The most widely accepted theory of Brian Shaffer's disappearance is that he died accidentally in the construction zone adjacent to the Ugly Tuna Saloona. The building was undergoing major renovations. The construction area was accessible — a door was propped open, or the bar's back hallway led directly into the worksite. Brian, intoxicated and disoriented, may have wandered into the construction zone, fallen into a deep hole, or become trapped behind framing and drywall. The next day, workers arrived and, unaware of his presence, poured concrete or sealed a wall — entombing Brian's body inside the building itself. This would explain why the cadaver dogs alerted to a specific area. It would explain why no body was ever found. It would explain why Brian's phone never pinged again — buried under layers of concrete and steel, no signal could escape. It would explain why the security cameras never captured him leaving. He never left. He is still there — sealed inside a building where thousands of students have since eaten, drunk, and danced, unaware that a body is entombed within the walls. The South Campus Gateway building has been extensively renovated since 2006. The Ugly Tuna Saloona has closed. The space has changed hands multiple times. No remains have ever been found. But the construction zone theory remains the most plausible — and the most haunting — explanation for what happened to Brian Shaffer.

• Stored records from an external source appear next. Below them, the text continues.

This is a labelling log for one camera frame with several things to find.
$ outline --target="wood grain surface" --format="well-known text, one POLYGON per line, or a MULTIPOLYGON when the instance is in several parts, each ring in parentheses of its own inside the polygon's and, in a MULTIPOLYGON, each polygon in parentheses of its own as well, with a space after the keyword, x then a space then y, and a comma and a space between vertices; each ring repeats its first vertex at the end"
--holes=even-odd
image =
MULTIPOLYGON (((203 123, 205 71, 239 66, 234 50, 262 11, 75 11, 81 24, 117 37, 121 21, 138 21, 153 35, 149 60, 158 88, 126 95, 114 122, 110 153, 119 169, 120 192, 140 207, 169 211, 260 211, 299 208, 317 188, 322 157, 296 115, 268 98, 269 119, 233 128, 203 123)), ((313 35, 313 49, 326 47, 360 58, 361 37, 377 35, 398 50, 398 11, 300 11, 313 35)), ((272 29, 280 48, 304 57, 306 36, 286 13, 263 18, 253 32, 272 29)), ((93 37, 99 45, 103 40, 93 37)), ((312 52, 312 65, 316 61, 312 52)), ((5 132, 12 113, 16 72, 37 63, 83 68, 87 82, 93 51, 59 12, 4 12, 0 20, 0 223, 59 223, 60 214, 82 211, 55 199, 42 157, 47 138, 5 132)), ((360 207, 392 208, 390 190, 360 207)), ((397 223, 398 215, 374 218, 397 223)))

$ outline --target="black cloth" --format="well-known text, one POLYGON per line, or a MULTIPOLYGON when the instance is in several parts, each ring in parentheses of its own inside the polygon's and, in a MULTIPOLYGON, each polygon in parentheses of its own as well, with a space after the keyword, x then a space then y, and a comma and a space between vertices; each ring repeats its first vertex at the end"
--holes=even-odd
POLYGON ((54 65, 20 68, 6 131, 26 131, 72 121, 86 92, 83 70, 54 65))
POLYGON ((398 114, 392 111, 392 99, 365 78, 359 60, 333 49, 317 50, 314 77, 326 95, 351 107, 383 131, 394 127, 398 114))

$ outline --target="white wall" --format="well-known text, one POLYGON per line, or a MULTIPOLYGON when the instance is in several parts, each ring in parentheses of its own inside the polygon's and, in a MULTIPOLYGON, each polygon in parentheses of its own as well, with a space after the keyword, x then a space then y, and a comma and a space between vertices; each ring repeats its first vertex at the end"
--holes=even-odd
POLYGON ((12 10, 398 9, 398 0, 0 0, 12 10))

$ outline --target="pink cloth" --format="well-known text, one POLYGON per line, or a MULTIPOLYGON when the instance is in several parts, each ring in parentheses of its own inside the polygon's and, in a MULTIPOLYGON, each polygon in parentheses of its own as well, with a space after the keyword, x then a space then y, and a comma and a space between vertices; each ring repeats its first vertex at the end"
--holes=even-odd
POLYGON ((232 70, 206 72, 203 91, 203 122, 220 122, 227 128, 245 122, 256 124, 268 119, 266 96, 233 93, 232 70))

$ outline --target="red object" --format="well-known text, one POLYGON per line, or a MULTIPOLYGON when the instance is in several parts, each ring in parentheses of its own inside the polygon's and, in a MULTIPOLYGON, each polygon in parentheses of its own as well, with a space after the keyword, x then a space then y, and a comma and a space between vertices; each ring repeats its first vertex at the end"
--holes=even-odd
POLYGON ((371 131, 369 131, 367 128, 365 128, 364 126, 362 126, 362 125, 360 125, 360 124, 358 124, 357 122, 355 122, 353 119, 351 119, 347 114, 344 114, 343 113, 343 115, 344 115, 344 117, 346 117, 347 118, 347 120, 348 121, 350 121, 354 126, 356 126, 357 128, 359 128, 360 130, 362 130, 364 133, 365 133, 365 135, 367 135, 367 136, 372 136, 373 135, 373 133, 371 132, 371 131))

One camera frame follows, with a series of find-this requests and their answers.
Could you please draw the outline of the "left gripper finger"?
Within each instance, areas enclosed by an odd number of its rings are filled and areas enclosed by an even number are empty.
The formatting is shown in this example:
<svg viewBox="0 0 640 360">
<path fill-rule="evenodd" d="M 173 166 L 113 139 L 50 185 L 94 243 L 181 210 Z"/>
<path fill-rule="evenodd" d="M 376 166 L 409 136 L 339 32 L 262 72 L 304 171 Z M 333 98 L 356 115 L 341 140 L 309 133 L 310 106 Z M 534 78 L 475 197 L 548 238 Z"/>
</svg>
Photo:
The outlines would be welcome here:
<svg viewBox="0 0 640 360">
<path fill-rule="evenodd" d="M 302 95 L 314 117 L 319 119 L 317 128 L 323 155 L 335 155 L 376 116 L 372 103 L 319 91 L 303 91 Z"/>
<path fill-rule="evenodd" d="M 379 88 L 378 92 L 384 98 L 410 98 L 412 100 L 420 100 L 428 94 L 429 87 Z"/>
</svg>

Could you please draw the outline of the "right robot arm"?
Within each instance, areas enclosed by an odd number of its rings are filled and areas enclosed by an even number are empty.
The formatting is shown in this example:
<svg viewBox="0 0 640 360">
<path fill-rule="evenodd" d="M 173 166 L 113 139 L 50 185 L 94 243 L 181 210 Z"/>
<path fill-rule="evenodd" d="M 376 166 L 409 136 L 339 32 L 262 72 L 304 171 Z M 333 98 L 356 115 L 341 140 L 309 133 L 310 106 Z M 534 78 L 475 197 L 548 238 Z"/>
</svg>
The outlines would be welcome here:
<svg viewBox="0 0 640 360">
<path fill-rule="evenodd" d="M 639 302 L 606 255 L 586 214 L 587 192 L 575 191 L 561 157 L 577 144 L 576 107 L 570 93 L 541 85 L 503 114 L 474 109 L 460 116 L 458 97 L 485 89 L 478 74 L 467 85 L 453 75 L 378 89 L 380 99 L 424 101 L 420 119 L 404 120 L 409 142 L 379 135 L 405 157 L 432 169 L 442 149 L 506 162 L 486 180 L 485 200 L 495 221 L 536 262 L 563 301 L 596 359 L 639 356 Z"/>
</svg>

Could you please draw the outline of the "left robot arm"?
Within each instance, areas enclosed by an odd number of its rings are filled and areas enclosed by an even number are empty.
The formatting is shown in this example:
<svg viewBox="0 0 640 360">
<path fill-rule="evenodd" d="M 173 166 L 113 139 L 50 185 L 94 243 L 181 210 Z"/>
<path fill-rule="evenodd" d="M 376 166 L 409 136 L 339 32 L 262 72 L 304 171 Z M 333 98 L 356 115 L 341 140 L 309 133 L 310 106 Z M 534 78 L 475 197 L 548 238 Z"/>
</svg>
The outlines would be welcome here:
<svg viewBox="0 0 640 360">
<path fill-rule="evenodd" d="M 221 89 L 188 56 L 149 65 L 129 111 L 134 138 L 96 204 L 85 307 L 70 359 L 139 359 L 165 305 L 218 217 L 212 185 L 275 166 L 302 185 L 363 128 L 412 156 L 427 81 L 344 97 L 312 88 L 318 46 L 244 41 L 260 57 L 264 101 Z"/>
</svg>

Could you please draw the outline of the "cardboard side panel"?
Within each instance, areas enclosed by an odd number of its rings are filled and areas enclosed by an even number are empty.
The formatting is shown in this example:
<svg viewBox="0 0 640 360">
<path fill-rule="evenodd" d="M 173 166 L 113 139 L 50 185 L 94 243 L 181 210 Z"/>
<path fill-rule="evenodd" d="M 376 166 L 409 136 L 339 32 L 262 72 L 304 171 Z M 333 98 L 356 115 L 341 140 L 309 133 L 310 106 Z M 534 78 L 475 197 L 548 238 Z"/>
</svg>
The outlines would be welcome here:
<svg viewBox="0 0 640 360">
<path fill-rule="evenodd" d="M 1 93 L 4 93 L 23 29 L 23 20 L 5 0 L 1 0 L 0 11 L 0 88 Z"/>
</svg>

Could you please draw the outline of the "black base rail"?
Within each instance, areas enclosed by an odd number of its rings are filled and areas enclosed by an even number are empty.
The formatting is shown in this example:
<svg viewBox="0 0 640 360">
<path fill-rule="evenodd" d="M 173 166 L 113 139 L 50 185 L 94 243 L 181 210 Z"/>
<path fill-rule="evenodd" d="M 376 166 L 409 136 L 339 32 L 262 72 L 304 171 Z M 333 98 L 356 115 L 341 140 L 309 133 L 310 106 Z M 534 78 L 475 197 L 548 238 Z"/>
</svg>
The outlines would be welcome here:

A Family Destroyed: The Shaffer Legacy
"The disappearance of Brian Shaffer did not just take one life. It destroyed a family. His father, Randy Shaffer, was a devoted parent who never stopped searching. He drove from Pennsylvania to Columbus repeatedly. He organized searches. He pleaded with the police. He died in September 2008 — killed by a falling tree branch while clearing storm debris in his yard. He was 57 years old. His mother, Renee Shaffer, spent the rest of her life waiting for a phone call that never came. She died in 2020. Brian's brother, Derek, has said that the grief of not knowing — the endless, cyclical torture of hope and despair — has been worse than any confirmed death could have been. Brian Shaffer was declared legally dead in 2013, seven years after his disappearance. His family received a death certificate, but no body, no grave, no closure. The case remains open. The Ugly Tuna Saloona is gone. The building still stands. Somewhere — perhaps within its walls — the answer to the mystery waits."